Exercise description — Copy the whole listing verbatim.

Data extracts —
Start of Block

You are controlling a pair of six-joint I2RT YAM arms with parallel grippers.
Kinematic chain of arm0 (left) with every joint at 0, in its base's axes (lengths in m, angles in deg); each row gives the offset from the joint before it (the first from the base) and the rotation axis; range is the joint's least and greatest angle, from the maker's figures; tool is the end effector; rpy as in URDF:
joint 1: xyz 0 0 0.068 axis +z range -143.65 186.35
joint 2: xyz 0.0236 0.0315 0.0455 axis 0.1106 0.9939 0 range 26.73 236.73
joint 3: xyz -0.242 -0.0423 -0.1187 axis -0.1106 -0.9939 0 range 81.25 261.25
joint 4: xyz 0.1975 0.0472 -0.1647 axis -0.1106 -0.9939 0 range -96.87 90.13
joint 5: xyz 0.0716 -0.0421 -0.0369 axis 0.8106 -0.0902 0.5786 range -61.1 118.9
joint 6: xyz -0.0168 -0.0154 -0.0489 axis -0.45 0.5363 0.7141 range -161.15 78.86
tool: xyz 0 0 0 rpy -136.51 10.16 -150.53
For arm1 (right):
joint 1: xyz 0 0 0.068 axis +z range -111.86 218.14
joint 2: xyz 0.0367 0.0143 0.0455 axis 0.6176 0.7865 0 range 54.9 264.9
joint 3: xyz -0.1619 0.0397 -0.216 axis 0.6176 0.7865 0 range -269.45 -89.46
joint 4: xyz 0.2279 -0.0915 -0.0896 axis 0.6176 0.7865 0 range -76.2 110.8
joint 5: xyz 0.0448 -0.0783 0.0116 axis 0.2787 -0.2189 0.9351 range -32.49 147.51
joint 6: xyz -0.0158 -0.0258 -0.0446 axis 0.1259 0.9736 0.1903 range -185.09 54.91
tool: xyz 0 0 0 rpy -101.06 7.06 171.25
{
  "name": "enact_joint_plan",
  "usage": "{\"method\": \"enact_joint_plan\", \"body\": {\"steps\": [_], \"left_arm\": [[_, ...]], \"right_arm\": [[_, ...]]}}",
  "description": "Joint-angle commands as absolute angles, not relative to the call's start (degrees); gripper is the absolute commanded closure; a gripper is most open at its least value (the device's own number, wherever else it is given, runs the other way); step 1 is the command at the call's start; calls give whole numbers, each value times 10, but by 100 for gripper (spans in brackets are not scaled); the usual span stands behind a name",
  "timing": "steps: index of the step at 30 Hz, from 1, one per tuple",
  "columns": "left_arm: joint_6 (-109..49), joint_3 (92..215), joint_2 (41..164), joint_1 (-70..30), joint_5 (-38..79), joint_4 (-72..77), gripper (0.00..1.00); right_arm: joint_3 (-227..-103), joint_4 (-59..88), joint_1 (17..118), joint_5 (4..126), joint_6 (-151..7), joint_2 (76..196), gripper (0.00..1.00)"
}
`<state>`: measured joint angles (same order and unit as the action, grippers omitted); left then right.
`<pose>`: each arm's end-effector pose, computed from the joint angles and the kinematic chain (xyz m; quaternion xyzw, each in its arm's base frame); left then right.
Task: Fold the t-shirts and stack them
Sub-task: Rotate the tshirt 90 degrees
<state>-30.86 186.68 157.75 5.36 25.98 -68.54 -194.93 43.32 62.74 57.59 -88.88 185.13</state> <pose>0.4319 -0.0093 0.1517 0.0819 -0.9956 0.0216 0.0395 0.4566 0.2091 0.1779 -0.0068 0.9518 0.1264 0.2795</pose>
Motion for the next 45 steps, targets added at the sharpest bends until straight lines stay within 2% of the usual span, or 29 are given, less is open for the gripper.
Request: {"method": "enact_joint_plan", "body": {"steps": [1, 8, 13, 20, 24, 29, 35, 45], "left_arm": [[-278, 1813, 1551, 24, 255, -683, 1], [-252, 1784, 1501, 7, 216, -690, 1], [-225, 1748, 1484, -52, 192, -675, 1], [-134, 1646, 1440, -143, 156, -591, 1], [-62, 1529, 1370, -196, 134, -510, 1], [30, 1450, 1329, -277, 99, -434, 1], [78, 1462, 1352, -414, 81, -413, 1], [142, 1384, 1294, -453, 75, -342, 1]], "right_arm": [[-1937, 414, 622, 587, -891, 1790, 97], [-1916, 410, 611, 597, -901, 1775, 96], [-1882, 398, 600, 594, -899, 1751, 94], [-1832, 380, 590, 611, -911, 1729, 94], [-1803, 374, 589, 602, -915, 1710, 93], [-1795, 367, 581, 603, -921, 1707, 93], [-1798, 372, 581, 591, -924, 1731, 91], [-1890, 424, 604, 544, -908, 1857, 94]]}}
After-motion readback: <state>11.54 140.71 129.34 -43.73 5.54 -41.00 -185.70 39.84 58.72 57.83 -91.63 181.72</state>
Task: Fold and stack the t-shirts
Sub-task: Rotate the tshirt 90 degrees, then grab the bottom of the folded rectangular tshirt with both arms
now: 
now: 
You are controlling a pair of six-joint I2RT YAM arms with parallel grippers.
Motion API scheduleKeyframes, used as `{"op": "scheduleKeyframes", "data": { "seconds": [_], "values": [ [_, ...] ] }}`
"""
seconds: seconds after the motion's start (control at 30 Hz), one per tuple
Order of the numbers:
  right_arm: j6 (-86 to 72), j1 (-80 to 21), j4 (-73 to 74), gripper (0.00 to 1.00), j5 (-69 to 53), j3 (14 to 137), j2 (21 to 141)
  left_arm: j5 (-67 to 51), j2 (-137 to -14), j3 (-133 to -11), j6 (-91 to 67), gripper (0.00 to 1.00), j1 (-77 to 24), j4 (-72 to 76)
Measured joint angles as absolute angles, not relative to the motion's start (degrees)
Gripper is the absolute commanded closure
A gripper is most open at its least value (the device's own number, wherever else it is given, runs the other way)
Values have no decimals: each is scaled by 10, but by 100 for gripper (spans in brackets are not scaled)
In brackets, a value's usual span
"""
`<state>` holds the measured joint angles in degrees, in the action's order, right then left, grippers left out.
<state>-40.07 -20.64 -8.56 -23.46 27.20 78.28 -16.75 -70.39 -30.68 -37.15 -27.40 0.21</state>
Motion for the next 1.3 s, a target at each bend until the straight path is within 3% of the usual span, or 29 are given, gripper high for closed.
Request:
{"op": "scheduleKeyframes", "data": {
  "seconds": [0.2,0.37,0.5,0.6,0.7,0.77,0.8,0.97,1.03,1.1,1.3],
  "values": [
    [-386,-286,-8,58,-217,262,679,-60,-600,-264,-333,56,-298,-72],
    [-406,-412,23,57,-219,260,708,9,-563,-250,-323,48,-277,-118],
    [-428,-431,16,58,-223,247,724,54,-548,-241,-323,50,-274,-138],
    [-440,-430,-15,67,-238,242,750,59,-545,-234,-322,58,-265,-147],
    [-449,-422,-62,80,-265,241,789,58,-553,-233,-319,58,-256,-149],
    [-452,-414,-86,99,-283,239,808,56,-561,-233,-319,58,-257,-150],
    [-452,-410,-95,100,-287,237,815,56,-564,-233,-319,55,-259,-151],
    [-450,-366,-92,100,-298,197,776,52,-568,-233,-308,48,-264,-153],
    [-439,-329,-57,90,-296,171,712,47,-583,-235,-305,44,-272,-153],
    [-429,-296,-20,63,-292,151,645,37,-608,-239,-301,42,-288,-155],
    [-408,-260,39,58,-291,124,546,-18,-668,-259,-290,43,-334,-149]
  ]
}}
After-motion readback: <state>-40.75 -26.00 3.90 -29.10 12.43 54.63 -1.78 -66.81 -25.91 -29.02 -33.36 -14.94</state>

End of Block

Exercise solution —
You are controlling a pair of six-joint I2RT YAM arms with parallel grippers.
Kinematic chain of arm0 (left) with every joint at 0, in its base's axes (lengths in m, angles in deg); each row gives the offset from the joint before it (the first from the base) and the rotation axis; range is the joint's least and greatest angle, from the maker's figures; tool is the end effector; rpy as in URDF:
joint 1: xyz 0 0 0.068 axis +z range -143.65 186.35
joint 2: xyz 0.0236 0.0315 0.0455 axis 0.1106 0.9939 0 range 26.73 236.73
joint 3: xyz -0.242 -0.0423 -0.1187 axis -0.1106 -0.9939 0 range 81.25 261.25
joint 4: xyz 0.1975 0.0472 -0.1647 axis -0.1106 -0.9939 0 range -96.87 90.13
joint 5: xyz 0.0716 -0.0421 -0.0369 axis 0.8106 -0.0902 0.5786 range -61.1 118.9
joint 6: xyz -0.0168 -0.0154 -0.0489 axis -0.45 0.5363 0.7141 range -161.15 78.86
tool: xyz 0 0 0 rpy -136.51 10.16 -150.53
For arm1 (right):
joint 1: xyz 0 0 0.068 axis +z range -111.86 218.14
joint 2: xyz 0.0367 0.0143 0.0455 axis 0.6176 0.7865 0 range 54.9 264.9
joint 3: xyz -0.1619 0.0397 -0.216 axis 0.6176 0.7865 0 range -269.45 -89.46
joint 4: xyz 0.2279 -0.0915 -0.0896 axis 0.6176 0.7865 0 range -76.2 110.8
joint 5: xyz 0.0448 -0.0783 0.0116 axis 0.2787 -0.2189 0.9351 range -32.49 147.51
joint 6: xyz -0.0158 -0.0258 -0.0446 axis 0.1259 0.9736 0.1903 range -185.09 54.91
tool: xyz 0 0 0 rpy -101.06 7.06 171.25
{
  "name": "enact_joint_plan",
  "usage": "{\"method\": \"enact_joint_plan\", \"body\": {\"steps\": [_], \"left_arm\": [[_, ...]], \"right_arm\": [[_, ...]]}}",
  "description": "Joint-angle commands as absolute angles, not relative to the call's start (degrees); gripper is the absolute commanded closure; a gripper is most open at its least value (the device's own number, wherever else it is given, runs the other way); step 1 is the command at the call's start; calls give whole numbers, each value times 10, but by 100 for gripper (spans in brackets are not scaled); the usual span stands behind a name",
  "timing": "steps: index of the step at 30 Hz, from 1, one per tuple",
  "columns": "left_arm: joint_6 (-109..49), joint_3 (92..215), joint_2 (41..164), joint_1 (-70..30), joint_5 (-38..79), joint_4 (-72..77), gripper (0.00..1.00); right_arm: joint_3 (-227..-103), joint_4 (-59..88), joint_1 (17..118), joint_5 (4..126), joint_6 (-151..7), joint_2 (76..196), gripper (0.00..1.00)"
}
`<state>`: measured joint angles (same order and unit as the action, grippers omitted); left then right.
`<pose>`: each arm's end-effector pose, computed from the joint angles and the kinematic chain (xyz m; quaternion xyzw, each in its arm's base frame); left then right.
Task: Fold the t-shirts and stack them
Sub-task: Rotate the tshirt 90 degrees
<state>-30.86 186.68 157.75 5.36 25.98 -68.54 -194.93 43.32 62.74 57.59 -88.88 185.13</state> <pose>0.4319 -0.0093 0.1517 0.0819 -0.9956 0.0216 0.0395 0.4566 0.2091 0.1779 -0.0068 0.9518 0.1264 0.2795</pose>
Motion for the next 45 steps, targets added at the sharpest bends until straight lines stay within 2% of the usual span, or 29 are given, less is open for the gripper.
Request: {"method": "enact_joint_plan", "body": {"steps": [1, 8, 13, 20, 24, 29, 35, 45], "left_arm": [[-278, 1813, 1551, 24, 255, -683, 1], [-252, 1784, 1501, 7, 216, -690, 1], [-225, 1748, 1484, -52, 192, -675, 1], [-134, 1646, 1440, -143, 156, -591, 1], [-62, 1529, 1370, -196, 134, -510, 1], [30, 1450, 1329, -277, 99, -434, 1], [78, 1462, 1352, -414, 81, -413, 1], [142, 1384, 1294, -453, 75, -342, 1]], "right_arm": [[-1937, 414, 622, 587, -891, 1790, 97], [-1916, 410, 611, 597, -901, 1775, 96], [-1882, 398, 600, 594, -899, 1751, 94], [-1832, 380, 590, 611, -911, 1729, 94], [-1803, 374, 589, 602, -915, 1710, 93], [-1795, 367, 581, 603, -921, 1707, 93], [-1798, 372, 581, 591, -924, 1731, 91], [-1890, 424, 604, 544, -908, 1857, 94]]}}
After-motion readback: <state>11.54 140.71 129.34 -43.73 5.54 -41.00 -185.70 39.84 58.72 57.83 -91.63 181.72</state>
Task: Fold and stack the t-shirts
Sub-task: Rotate the tshirt 90 degrees, then grab the bottom of the folded rectangular tshirt with both arms
now: 
now: 
You are controlling a pair of six-joint I2RT YAM arms with parallel grippers.
Motion API scheduleKeyframes, used as `{"op": "scheduleKeyframes", "data": { "seconds": [_], "values": [ [_, ...] ] }}`
"""
seconds: seconds after the motion's start (control at 30 Hz), one per tuple
Order of the numbers:
  right_arm: j6 (-86 to 72), j1 (-80 to 21), j4 (-73 to 74), gripper (0.00 to 1.00), j5 (-69 to 53), j3 (14 to 137), j2 (21 to 141)
  left_arm: j5 (-67 to 51), j2 (-137 to -14), j3 (-133 to -11), j6 (-91 to 67), gripper (0.00 to 1.00), j1 (-77 to 24), j4 (-72 to 76)
Measured joint angles as absolute angles, not relative to the motion's start (degrees)
Gripper is the absolute commanded closure
A gripper is most open at its least value (the device's own number, wherever else it is given, runs the other way)
Values have no decimals: each is scaled by 10, but by 100 for gripper (spans in brackets are not scaled)
In brackets, a value's usual span
"""
`<state>` holds the measured joint angles in degrees, in the action's order, right then left, grippers left out.
<state>-40.07 -20.64 -8.56 -23.46 27.20 78.28 -16.75 -70.39 -30.68 -37.15 -27.40 0.21</state>
Motion for the next 1.3 s, a target at each bend until the straight path is within 3% of the usual span, or 29 are given, gripper high for closed.
Request:
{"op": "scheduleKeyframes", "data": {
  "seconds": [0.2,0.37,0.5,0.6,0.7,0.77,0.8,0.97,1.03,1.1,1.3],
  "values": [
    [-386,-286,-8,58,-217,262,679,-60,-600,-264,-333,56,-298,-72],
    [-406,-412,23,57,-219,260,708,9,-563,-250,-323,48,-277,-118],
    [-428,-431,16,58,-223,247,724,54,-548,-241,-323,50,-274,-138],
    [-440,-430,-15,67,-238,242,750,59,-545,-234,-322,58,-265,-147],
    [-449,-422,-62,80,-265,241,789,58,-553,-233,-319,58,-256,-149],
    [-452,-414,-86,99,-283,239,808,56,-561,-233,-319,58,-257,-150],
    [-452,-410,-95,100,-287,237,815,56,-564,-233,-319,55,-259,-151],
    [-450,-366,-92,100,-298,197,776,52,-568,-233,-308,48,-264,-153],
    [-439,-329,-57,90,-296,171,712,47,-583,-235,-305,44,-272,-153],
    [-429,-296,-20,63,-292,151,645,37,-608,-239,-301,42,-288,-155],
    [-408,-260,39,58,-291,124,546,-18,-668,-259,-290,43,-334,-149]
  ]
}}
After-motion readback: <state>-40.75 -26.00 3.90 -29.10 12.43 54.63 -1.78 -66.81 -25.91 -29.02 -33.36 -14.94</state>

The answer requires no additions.